Basically this is what I want (finding repeating words and counting them):

mystring = "abcdthisisatextwithsampletextforasampleabcd"

'text' 2 times
'sample' 2 times
'abcd' 2 times

And this is the code snippet (from Stackoverflow) what I would like to use:

# import module
from collections import Counter

# get the indices
def getIndices(length):
    # holds the indices
    specific_range = []; all_sets = []

    # start building the indices
    for i in range(0, length - 2):

        # build a set of indices of a specific range
        for j in range(1, length + 2):
            specific_range.append([j - 1, j + i + 3])

            # append 'specific_range' to 'all_sets', reset 'specific_range'
            if specific_range[j - 1][1] == length:
                all_sets.append(specific_range)
                specific_range = []
                break

    # return all of the calculated indices ranges
    return all_sets

# store search strings
tmplst = []; combos = []; found = []

# string to be searched
mystring = "abcdthisisatextwithsampletextforasampleabcd"
# mystring = "abcdthisisatextwithtextsampletextforasampleabcdtext"

# get length of string
length = len(mystring)

# get all of the indices ranges, 4 and greater
all_sets = getIndices(length)

# get the search string combinations
for sublst in all_sets:
    for subsublst in sublst:
        tmplst.append(mystring[subsublst[0]: subsublst[1]])
    combos.append(tmplst)
    tmplst = []

# search for matching string patterns
for sublst in all_sets:
    for subsublst in sublst:
        for sublstitems in combos:
            if mystring[subsublst[0]: subsublst[1]] in sublstitems:
                found.append(mystring[subsublst[0]: subsublst[1]])

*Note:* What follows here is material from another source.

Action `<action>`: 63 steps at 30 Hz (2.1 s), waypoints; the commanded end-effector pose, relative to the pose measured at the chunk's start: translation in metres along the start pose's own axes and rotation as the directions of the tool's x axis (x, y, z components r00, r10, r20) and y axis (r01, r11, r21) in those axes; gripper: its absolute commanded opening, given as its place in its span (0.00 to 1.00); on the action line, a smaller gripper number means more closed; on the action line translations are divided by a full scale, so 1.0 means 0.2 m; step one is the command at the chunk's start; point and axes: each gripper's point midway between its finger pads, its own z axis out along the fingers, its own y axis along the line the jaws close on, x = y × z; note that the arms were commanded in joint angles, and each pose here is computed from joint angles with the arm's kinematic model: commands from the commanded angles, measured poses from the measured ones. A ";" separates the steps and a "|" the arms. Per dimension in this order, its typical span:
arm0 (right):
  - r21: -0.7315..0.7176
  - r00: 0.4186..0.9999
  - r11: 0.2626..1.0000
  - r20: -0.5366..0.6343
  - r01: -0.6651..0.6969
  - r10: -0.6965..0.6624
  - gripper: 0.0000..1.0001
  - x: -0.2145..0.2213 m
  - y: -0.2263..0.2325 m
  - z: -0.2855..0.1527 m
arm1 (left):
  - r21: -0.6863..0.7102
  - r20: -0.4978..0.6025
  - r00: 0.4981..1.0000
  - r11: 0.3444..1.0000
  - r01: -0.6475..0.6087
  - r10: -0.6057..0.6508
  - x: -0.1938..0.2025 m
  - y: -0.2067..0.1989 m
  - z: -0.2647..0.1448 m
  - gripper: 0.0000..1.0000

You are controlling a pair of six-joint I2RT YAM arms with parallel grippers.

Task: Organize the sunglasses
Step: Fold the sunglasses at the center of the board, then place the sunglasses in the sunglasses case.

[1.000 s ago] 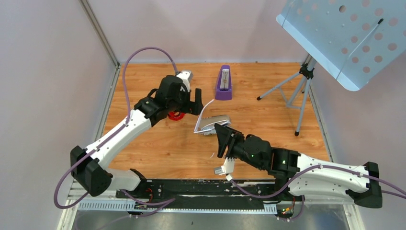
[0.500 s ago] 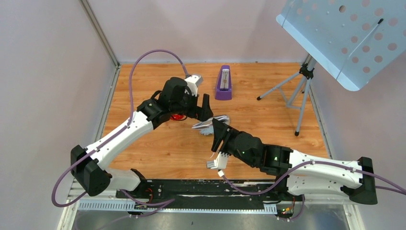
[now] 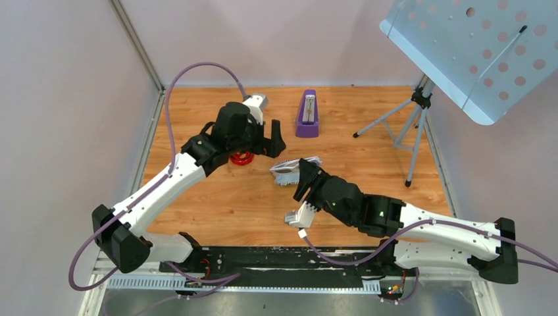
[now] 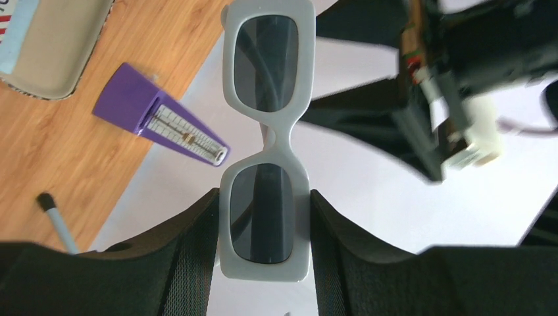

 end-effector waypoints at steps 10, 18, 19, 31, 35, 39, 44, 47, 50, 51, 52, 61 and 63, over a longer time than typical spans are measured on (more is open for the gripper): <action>-0.424 0.709 0.624 -0.065 -0.657 0.702 0.17 0.18 0.22 0.07 | -0.211 0.142 0.980 0.963 0.166 -0.138 -0.18 0.47 -0.07 1.00; -0.650 0.378 0.188 -0.164 -0.736 0.911 0.15 0.12 0.40 0.21 | -0.235 0.134 0.981 0.958 0.167 -0.138 -0.10 0.53 -0.12 1.00; -0.667 0.349 0.150 -0.174 -0.730 0.921 0.15 0.12 0.42 0.22 | -0.241 0.133 0.981 0.956 0.168 -0.139 -0.09 0.54 -0.12 1.00; -0.733 0.062 -0.187 -0.299 -0.654 0.952 0.15 0.16 0.53 0.38 | -0.193 0.088 0.980 0.962 0.193 -0.179 -0.03 0.52 -0.05 1.00; -0.745 0.013 -0.272 -0.352 -0.609 0.936 0.14 0.14 0.61 0.44 | -0.191 0.080 0.979 0.961 0.200 -0.188 -0.01 0.52 -0.03 0.99; -0.747 -0.018 -0.321 -0.383 -0.582 0.924 0.12 0.14 0.67 0.49 | -0.190 0.073 0.979 0.961 0.200 -0.189 0.01 0.53 -0.02 0.99; -0.750 -0.015 -0.332 -0.395 -0.572 0.919 0.09 0.14 0.72 0.53 | -0.191 0.058 0.982 0.963 0.188 -0.180 0.03 0.53 -0.01 0.99; -0.751 -0.009 -0.338 -0.405 -0.567 0.914 0.09 0.13 0.75 0.54 | -0.200 0.054 0.983 0.963 0.183 -0.175 0.03 0.54 -0.01 0.99; -0.751 -0.009 -0.354 -0.421 -0.557 0.907 0.09 0.12 0.79 0.56 | -0.208 0.054 0.983 0.961 0.182 -0.175 0.04 0.55 -0.01 0.99; -0.750 -0.012 -0.362 -0.428 -0.554 0.904 0.09 0.12 0.80 0.56 | -0.210 0.053 0.983 0.961 0.182 -0.175 0.04 0.55 -0.01 0.99; -0.750 -0.012 -0.367 -0.433 -0.550 0.901 0.09 0.11 0.82 0.57 | -0.213 0.054 0.983 0.960 0.183 -0.175 0.04 0.56 -0.01 0.99; -0.741 -0.050 -0.410 -0.456 -0.532 0.889 0.09 0.11 0.85 0.64 | -0.250 0.052 0.979 0.946 0.205 -0.198 0.08 0.63 -0.03 0.99; -0.739 -0.064 -0.418 -0.456 -0.528 0.887 0.09 0.11 0.85 0.66 | -0.246 0.044 0.979 0.947 0.206 -0.202 0.10 0.63 -0.02 0.99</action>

# make a dictionary containing the strings and their counts
d1 = Counter(found)

# filter out counts of 2 or more and print them
for k, v in d1.items():
    if v > 1:
        print k, v

So can I run this code without thinking about the size of the source string? I understand it can be a time consuming thing with long strings. I rather think about not eating all of the RAM's of the server or etc... Is there anything I should take care of related to the above code?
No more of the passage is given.